Across the country, Labour members have been central to incredible community responses to the coronavirus crisis. Not only has this made a tangible difference to the lives of those hardest hit by Covid-19, it also offers a potential way forward for Labour to build stronger links with both our own members and the communities we represent.
With ‘formal’ meetings suspended, Hornsey and Wood Green Labour Party has recognised the importance of staying connected with our own members. Our first Zoom meeting took place with our MP Catherine West, which allowed members to discuss with her the local priorities to be raised in parliament and recent internal party developments. Our branches have organised regular calls to check in with their older and shielding members, while Haringey Young Labour has started a socialist reading group.
Haringey Labour members have been integral to the establishment of mutual aid groups. As the crisis has developed, WhatsApp groups have been set up on a street-by-street level and, in spite of social distancing measures, relationships have been built between neighbours who may never previously have spoken. One branch chair described it as reminiscent of her upbringing in an Irish working-class neighbourhood – a sense that everyone was looking out for each other.
A key aim of Labour’s community organising strategy is to build stronger relationships between the party and the communities that we seek to represent. While mutual aid groups are by no means a Labour initiative, in Haringey, the centrality of Labour activists and the resources our party has to offer – from printers to delivery networks built during the general election – have led to members becoming better connected to their communities.
Jude, for example, was a Labour member, but she had not been particularly active in campaigning before the 2019 general election. As a parent and governor at a school that serves one of Haringey’s most deprived estates, she has worked with parents on the estate to establish a mutual aid group to strengthen community networks and support vulnerable families hit by unemployment and unable to afford basic necessities.
Through close engagement with local Labour members and other community activists, this initiative evolved into a ward-level group, a coordinated response that is rooted in the community and builds on existing structures and initiatives. As well as services including shopping and prescription collections, and social support through gardening exchanges and singalongs, volunteers have also supported each other to apply for Universal Credit and understand their rights around benefits and rent.

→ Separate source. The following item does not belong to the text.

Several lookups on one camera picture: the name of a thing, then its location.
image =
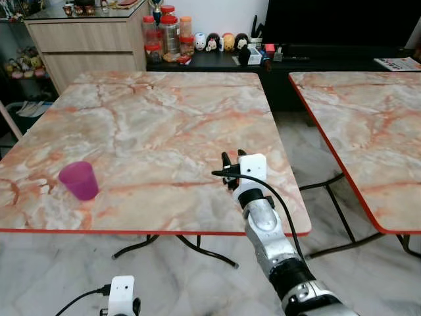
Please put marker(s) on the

Clearly the pandemic has not affected everyone equally, with those in insecure or low-paid work hit the hardest. In Haringey, we launched a petition for Tottenham Hotspurs – the eighth richest football club in the world – to ensure that their non-playing staff received a full wage during the pandemic. This is something that the club has now agreed to do.
Labour must turn its campaigning efforts to defending those being exploited during this crisis by unscrupulous landlords and employers. One such example is a worker for an Amazon supplier who reached out to their mutual aid group in Hackney with concerns about the lack of social distancing in their workplace. Labour members contacted trade union GMB, who ensured that staff were furloughed and no longer had to put themselves and vulnerable family members at risk.
By maintaining these relationships and networks in our communities, we are able to mobilise the strength of the labour movement to empower local people in their everyday lives. And Labour members should take forward what has been built: at the most basic level, we can ensure that more meetings can be accessed by those unable to attend in person. More pressingly, our newfound online groups, relationships and community spirit should not be dropped when door knocking and leafleting returns.
Instead, we must remember that the party is at its best when immersed in the concrete realities of our communities – reaching within and beyond our membership to offer the support of the Labour movement to the vulnerable or oppressed, as well as to build successful campaigns that really matter to local people. This could, and should, be part of the strategy to rebuild the Labour Party as an electoral force.